Exercise directions
When a line of the entries contains "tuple", please list that line.

Dataset content
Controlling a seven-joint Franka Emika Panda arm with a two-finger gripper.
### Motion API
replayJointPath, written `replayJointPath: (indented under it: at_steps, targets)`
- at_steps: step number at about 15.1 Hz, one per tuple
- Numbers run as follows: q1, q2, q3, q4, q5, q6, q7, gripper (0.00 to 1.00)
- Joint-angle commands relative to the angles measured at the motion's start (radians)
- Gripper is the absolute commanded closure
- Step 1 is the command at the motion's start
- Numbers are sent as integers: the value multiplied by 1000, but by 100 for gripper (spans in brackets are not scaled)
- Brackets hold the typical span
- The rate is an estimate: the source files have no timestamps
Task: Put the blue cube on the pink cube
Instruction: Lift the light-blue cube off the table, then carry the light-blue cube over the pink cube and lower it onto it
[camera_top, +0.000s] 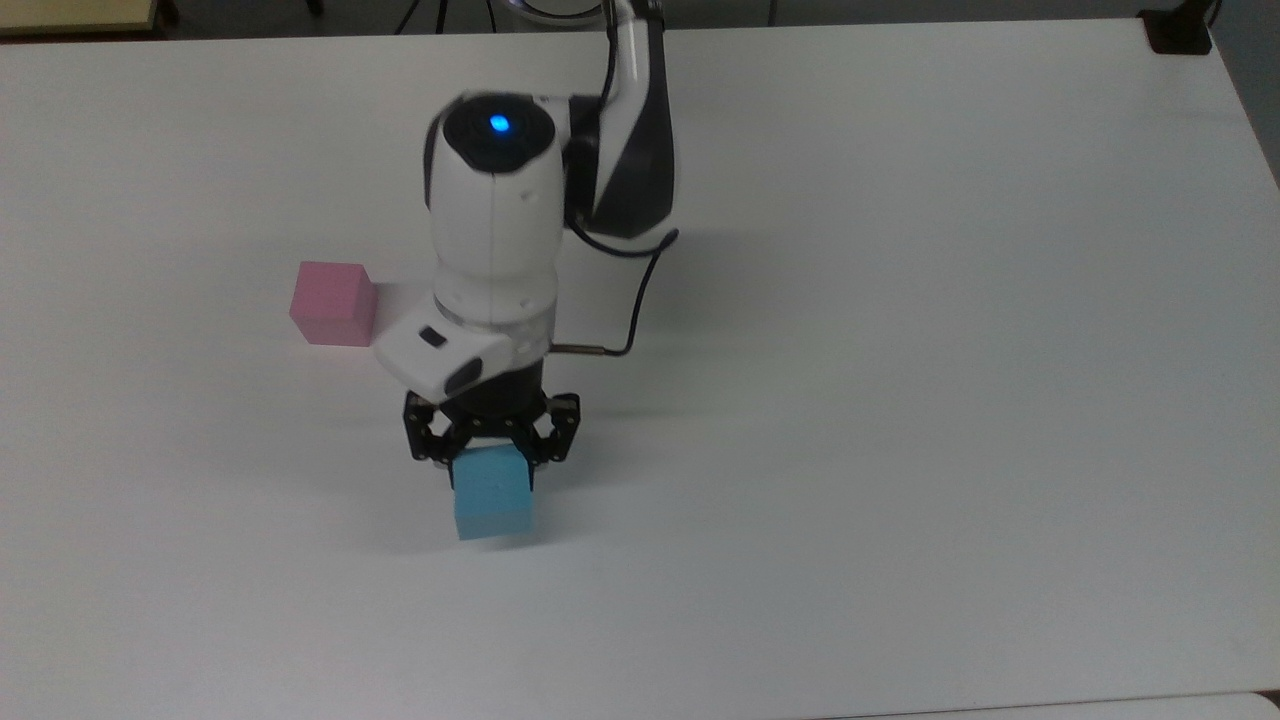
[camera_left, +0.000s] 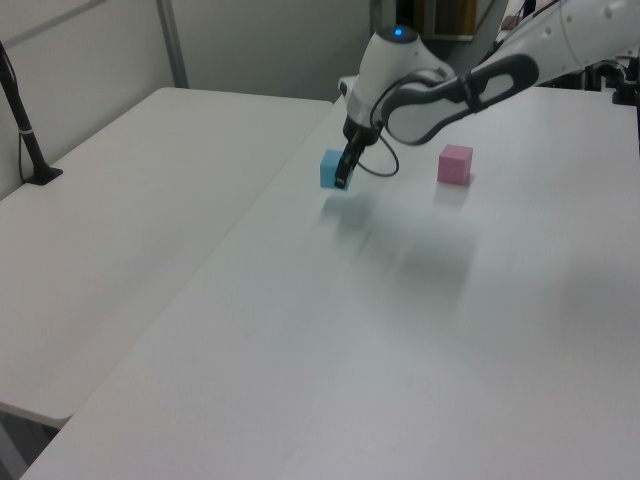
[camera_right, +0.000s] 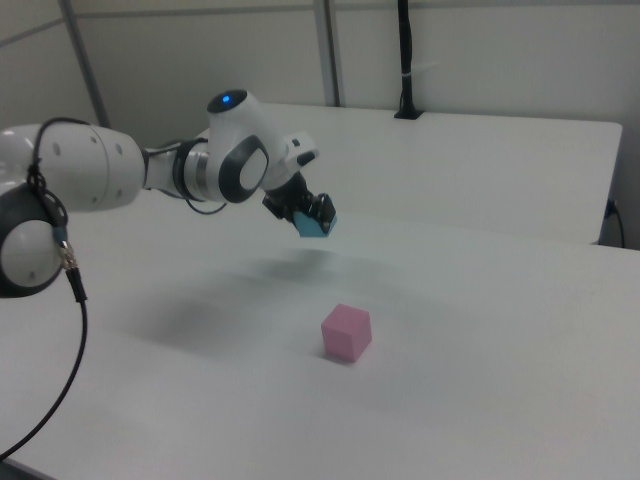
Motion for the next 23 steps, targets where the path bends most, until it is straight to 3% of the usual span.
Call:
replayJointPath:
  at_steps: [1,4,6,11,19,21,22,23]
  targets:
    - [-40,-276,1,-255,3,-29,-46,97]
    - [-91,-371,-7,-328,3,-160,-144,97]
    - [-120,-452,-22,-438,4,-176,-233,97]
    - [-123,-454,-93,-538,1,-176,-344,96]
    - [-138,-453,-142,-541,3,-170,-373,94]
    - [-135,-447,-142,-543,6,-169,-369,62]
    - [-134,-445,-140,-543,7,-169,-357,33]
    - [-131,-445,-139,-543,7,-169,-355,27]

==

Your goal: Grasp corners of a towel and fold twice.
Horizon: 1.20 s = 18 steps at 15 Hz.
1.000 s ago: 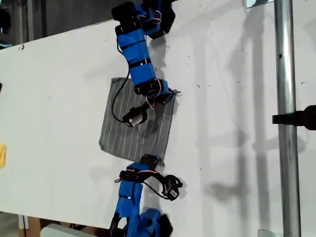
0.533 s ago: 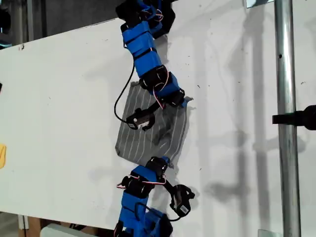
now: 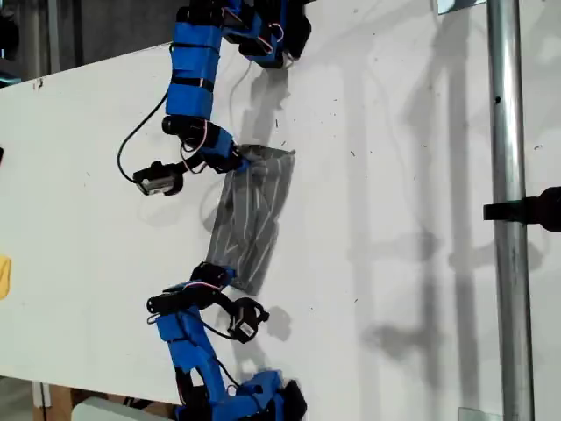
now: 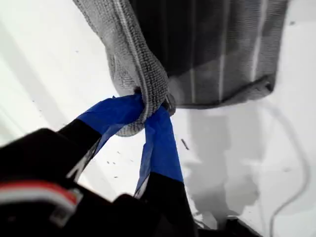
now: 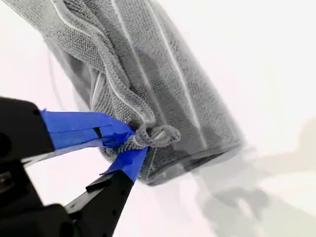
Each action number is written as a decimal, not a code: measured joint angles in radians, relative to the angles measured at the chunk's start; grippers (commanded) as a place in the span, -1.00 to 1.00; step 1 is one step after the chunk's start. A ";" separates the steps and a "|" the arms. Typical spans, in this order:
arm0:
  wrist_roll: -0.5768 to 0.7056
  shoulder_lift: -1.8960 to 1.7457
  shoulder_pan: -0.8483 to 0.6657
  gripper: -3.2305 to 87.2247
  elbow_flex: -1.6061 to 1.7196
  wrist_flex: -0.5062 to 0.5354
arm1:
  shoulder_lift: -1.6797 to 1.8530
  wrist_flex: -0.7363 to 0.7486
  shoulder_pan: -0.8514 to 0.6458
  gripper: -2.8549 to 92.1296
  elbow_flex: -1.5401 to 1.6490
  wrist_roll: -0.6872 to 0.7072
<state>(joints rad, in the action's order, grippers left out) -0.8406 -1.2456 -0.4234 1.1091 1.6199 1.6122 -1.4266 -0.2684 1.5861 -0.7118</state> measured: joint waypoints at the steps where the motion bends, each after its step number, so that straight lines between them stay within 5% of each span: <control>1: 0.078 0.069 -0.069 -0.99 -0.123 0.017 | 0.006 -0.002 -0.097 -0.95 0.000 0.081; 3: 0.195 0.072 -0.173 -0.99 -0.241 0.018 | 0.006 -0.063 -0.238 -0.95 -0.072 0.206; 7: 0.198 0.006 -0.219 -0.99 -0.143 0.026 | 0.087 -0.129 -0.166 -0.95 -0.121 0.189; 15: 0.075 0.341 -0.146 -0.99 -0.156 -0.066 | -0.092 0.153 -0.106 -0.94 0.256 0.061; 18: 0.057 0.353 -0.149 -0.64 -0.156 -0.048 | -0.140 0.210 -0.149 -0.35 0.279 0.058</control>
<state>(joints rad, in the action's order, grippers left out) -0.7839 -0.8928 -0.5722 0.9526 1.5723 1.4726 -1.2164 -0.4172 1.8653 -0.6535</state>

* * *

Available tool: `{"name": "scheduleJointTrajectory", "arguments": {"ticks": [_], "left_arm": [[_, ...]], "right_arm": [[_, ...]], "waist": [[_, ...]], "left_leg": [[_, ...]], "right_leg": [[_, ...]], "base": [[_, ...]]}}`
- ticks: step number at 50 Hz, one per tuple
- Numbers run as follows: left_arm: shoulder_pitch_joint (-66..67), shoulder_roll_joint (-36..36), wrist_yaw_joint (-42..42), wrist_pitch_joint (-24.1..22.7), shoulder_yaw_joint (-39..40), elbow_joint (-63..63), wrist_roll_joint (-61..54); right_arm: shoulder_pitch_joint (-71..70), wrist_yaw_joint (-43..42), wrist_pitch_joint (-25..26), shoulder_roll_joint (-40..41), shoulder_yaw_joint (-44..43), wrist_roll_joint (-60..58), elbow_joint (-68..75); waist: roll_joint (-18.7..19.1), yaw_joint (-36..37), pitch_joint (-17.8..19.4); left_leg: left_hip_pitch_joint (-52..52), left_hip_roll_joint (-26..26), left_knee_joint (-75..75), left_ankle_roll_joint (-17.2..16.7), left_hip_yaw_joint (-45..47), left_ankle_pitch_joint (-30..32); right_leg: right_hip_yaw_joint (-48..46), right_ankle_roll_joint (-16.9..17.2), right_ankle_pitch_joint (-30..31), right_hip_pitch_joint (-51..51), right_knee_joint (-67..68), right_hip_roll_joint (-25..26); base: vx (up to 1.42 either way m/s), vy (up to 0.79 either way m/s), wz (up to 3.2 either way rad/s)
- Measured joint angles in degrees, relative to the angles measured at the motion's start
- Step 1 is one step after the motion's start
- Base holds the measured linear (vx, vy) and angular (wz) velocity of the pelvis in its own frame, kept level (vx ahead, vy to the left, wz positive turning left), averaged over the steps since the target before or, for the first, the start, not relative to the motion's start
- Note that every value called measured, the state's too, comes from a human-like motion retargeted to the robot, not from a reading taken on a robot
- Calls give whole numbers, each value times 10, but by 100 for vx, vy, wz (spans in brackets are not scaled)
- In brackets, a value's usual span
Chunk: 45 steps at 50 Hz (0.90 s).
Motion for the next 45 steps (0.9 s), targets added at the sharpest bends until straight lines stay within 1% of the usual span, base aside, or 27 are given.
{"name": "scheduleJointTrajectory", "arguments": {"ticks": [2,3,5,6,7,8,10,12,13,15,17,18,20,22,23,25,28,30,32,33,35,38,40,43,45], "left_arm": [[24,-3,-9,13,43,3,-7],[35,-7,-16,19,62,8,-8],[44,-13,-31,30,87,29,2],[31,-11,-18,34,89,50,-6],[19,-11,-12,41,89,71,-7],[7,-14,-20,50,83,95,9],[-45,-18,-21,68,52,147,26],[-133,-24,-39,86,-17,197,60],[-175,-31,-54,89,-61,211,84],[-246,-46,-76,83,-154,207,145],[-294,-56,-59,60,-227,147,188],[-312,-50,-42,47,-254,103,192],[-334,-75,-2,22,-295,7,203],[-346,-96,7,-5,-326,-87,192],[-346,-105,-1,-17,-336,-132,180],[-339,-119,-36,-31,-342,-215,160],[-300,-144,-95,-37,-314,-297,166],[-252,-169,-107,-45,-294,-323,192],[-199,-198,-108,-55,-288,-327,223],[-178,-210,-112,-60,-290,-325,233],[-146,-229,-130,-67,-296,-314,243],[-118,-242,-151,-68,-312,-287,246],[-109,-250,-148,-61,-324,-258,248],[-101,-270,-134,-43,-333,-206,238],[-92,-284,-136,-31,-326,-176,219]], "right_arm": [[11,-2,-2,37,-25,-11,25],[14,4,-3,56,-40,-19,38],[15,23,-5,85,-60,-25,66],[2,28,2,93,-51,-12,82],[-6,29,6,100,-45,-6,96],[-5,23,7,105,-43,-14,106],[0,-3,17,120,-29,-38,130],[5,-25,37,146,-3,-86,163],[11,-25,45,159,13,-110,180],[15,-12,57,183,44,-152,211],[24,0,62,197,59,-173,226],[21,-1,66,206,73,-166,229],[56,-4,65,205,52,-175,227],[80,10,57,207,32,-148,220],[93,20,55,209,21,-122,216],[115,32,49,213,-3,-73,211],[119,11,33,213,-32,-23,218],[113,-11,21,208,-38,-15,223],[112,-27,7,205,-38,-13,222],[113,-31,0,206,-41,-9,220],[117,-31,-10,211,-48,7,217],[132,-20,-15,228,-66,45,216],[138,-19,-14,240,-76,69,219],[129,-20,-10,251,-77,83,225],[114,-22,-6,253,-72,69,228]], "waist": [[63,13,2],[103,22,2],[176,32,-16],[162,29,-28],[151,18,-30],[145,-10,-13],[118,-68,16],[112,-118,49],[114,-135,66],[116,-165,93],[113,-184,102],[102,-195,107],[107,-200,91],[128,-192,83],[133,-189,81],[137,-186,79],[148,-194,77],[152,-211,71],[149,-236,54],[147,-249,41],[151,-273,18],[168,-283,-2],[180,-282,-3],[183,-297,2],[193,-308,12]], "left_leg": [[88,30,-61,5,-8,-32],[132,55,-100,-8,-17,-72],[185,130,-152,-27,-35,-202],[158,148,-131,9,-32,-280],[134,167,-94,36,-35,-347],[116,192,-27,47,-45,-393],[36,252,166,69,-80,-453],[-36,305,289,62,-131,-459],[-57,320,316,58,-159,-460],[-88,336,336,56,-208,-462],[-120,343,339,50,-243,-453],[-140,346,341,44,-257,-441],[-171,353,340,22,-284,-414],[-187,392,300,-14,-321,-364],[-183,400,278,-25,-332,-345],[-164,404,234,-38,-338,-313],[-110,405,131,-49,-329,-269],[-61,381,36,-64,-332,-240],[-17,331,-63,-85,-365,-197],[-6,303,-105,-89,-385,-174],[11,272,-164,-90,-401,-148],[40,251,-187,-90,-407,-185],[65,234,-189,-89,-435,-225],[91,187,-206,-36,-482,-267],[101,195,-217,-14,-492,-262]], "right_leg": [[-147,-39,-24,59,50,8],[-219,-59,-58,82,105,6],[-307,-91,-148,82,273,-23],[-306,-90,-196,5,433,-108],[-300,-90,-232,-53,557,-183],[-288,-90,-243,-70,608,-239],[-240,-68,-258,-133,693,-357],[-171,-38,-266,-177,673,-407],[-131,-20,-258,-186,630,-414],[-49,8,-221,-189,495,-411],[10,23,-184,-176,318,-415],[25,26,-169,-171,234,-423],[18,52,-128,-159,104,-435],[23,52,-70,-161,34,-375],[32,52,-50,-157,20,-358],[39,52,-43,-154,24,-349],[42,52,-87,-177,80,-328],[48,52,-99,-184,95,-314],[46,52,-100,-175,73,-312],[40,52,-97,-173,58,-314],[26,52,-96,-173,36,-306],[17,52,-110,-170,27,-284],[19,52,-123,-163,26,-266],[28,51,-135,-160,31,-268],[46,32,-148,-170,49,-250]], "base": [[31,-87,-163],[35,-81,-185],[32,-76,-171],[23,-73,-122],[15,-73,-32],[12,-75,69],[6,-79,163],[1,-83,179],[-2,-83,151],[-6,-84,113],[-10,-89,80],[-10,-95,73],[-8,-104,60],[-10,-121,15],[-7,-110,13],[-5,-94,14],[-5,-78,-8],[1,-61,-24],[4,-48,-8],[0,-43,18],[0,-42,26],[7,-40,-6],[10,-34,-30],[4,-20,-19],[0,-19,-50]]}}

Result
- at_steps: step number at about 15.1 Hz, one per tuple
- ticks: step number at 50 Hz, one per tuple

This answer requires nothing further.